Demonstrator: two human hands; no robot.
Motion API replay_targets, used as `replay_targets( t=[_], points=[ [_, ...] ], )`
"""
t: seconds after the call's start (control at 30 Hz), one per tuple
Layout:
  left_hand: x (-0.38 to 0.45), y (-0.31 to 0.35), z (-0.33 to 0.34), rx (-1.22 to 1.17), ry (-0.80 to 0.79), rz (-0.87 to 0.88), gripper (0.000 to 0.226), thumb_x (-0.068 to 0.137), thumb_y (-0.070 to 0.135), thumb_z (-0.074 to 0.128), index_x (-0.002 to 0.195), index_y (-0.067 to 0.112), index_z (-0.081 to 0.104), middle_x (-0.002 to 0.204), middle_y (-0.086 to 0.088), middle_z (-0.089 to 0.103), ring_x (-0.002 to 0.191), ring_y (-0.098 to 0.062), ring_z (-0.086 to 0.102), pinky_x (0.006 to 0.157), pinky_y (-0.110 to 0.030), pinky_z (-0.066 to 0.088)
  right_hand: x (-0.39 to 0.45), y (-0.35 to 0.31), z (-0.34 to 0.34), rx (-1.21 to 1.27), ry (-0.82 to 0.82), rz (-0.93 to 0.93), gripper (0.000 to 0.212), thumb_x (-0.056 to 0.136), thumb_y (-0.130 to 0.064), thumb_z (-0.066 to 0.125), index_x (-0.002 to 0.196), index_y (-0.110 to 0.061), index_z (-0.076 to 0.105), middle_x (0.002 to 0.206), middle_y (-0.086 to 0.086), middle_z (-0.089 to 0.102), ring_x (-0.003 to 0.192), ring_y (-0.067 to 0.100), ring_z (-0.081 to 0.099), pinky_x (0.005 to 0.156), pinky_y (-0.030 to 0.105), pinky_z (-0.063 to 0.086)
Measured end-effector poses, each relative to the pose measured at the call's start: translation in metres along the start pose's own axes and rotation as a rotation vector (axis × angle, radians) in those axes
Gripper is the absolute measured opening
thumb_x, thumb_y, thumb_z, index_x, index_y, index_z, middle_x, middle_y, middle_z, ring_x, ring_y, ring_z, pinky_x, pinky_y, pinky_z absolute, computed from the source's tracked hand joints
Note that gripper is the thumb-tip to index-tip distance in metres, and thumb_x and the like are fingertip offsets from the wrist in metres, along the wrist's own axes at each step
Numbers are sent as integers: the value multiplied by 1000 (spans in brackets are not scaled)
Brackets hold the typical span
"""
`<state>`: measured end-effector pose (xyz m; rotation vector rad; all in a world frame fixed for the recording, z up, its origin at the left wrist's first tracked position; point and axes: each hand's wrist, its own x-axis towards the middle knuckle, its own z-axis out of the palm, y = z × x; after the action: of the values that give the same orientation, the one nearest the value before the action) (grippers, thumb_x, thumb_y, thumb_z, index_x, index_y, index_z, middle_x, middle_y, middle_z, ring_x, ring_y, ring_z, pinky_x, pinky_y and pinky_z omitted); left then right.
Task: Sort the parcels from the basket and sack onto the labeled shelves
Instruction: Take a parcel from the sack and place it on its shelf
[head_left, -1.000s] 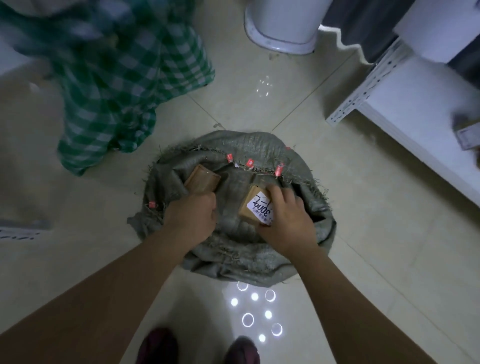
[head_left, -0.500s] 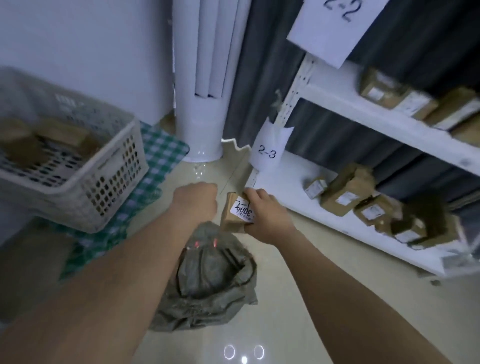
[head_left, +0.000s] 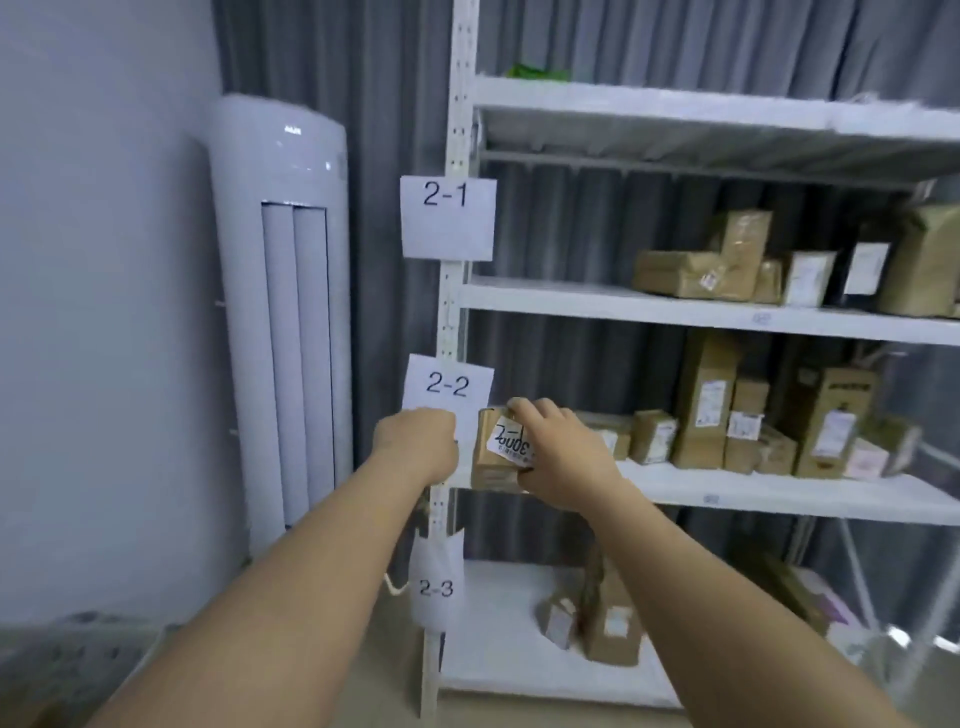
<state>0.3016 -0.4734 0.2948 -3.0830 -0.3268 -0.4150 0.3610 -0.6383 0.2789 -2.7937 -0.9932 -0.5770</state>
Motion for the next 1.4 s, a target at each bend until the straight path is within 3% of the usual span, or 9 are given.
replay_targets(
  t=[0.3,0.4,0.57,0.77,1.1,1.33,1.4],
  points=[
    [99,128,-73,39,203,110,28,94,15,39,114,14,58,117,-8,59,108,-28,55,78,-34,42,43,147,-94,-125,197,26,81,81,-23,72,145,-26,23,138,1,42,123,25,44,85,35,51],
    [128,173,-90,20,258,103,27,95,18,40,113,15,59,115,-7,61,104,-27,56,79,-34,43,51,193,-117,-116,238,13,83,81,-25,73,147,-27,23,141,0,41,126,24,42,91,36,50],
    [168,237,-109,-33,348,105,25,96,21,43,113,16,59,108,-4,63,99,-24,59,81,-34,50,65,260,-142,-109,316,2,85,80,-25,76,147,-26,23,141,0,40,126,23,44,91,34,50],
    [217,282,-109,63,371,115,27,97,22,43,121,17,53,117,-6,59,106,-24,55,84,-35,46,99,327,-151,-97,368,-3,80,82,-26,74,145,-27,24,142,-1,39,127,21,43,91,33,52],
    [334,300,-91,58,402,92,24,98,19,40,117,15,53,113,-6,59,100,-23,55,75,-32,41,189,411,-122,-95,427,-14,73,86,-27,70,144,-27,25,141,-2,39,124,19,43,88,29,52],
    [434,292,-73,-68,404,78,23,97,21,41,113,15,56,110,-6,61,98,-25,57,83,-38,50,284,453,-62,-189,344,-15,70,80,-26,72,137,-25,31,133,0,43,120,22,43,90,33,49],
    [463,293,-60,-67,397,84,24,97,21,41,115,15,56,111,-6,61,99,-25,57,83,-37,50,301,467,-41,-152,341,-32,67,77,-26,72,133,-25,34,131,-1,42,116,21,46,83,31,48]
  ],
)
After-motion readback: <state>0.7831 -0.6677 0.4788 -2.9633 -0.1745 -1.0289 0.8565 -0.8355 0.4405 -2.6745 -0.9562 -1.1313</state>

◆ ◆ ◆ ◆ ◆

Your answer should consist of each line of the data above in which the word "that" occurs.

Note that gripper is the thumb-tip to index-tip distance in metres, and thumb_x and the like are fingertip offsets from the wrist in metres, along the wrist's own axes at each step
`<state>`: measured end-effector pose (xyz m; rotation vector rad; all in a world frame fixed for the recording, z up, its origin at the left wrist's first tracked position; point and axes: each hand's wrist, its own x-axis towards the middle knuckle, its own z-axis out of the palm, y = z × x; after the action: of the values that give the same orientation, the one nearest the value before the action) (grippers, thumb_x, thumb_y, thumb_z, index_x, index_y, index_z, middle_x, middle_y, middle_z, ring_x, ring_y, ring_z, pinky_x, pinky_y and pinky_z omitted); left then right.

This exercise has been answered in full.